Люсьен опустил голову: друзья были правы.
– Признаюсь, я не так силен, как вы, – сказал он, окинув их чарующим взглядом. – Не моим плечам выдержать Париж, и не мне мужественно бороться. Природа наделила нас различными натурами и способностями, и вам лучше, чем кому-либо, знакома изнанка пороков и добродетелей. А я, признаюсь вам, уже устал.
– Мы поддержим тебя, – сказал д’Артез. – Разве не в этом долг верной дружбы?
– Полноте! Помощь, которую я только что получил, временная, и мы все одинаково бедны. Нужда опять станет угнетать меня. Кретьен берет заказы от первого встречного, он не знаком с издателями. Бьяншон – вне этого круга интересов.
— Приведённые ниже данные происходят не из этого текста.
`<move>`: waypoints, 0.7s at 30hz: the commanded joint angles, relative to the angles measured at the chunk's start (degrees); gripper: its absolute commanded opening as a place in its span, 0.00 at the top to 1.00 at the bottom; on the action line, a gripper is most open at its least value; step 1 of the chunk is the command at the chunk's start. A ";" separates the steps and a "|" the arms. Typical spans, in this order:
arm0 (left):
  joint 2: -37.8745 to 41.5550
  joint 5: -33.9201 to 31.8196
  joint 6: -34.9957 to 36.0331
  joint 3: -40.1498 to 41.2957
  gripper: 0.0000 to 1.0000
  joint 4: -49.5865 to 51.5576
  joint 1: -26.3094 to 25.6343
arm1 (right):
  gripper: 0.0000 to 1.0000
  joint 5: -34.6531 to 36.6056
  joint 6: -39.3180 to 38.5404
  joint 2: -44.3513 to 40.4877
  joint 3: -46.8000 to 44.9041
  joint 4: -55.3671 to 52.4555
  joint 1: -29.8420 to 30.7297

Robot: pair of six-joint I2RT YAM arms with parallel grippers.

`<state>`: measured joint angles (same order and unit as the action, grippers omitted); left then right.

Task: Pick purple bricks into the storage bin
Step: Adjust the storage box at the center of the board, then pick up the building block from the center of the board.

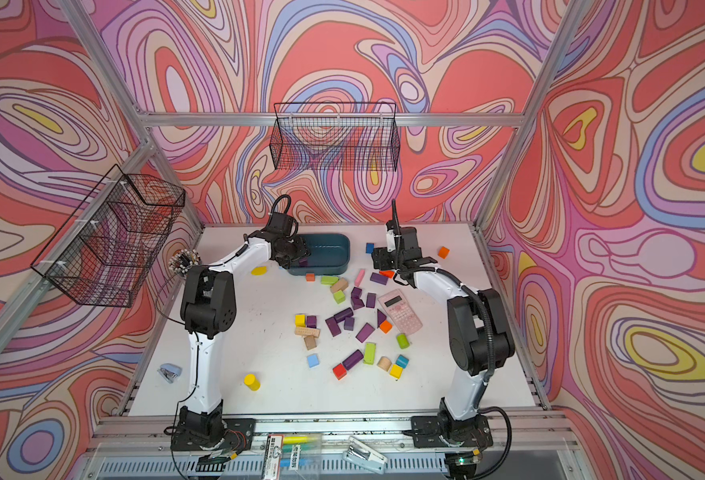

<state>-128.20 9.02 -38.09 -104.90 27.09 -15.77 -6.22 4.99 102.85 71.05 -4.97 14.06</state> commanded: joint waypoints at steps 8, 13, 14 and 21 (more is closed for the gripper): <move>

Д’Артез знает лишь издателей научных и специальных трудов, они не имеют никакого влияния на издателей литературных новинок. Орас, Фюльжанс Ридаль и Бридо работают в области, отстоящей на сто лье от издательских дел. Я должен принять решение.
– Решись, как и мы, страдать! – сказал Бьяншон. – Страдать мужественно и полагаться на труд.
– То, что для вас только страдание, для меня – смерть, – с горячностью сказал Люсьен.
– Прежде, нежели трижды пропоет петух, {83} – сказал, улыбаясь, Леон Жиро, – этот человек отречется от труда и предастся праздности и парижским порокам.
– Куда же вас привел труд? – смеясь, сказал Люсьен.
– На полпути из Парижа в Италию еще не спрашивай, где Рим! – сказал Жозеф Бридо. – Ты ожидаешь какой-то манны небесной.
– Манна небесная достается лишь первенцам пэров Франции, – сказал Мишель Кретьен. – Но мы должны и посеять, и собрать жатву, и находим, что так полезнее.
Разговор принял шутливый оборот и перешел на другие темы. Эти прозорливые умы, эти нежные сердца старались, чтобы Люсьен позабыл размолвку, но он с тех пор понял, как трудно их обмануть. Вскоре его душу опять охватило отчаяние, но он таил свои чувства от друзей, почитая их неумолимыми наставниками. Его южный темперамент, столь легко пробегающий по клавиатуре чувств, побуждал его принимать самые противоречивые решения.
Не раз он высказывал желание взяться за газетную работу, и друзья неизменно отвечали ему:
– Остерегись!
– Газета будет могилой нашего милого, нашего прекрасного Люсьена, которого мы знаем и любим, – сказал д’Артез.
– Ты не устоишь против постоянной смены забав и труда, обычной в жизни журналиста, а стойкость – основа добродетели. Ты будешь так упоен своей властью, правом обрекать на жизнь и на смерть творения мысли, что месяца через два обратишься в настоящего журналиста. Стать журналистом – значит стать проконсулом в литературной республике. «Кто может все сказать, тот может все сделать!» – изречение Наполеона. И он прав.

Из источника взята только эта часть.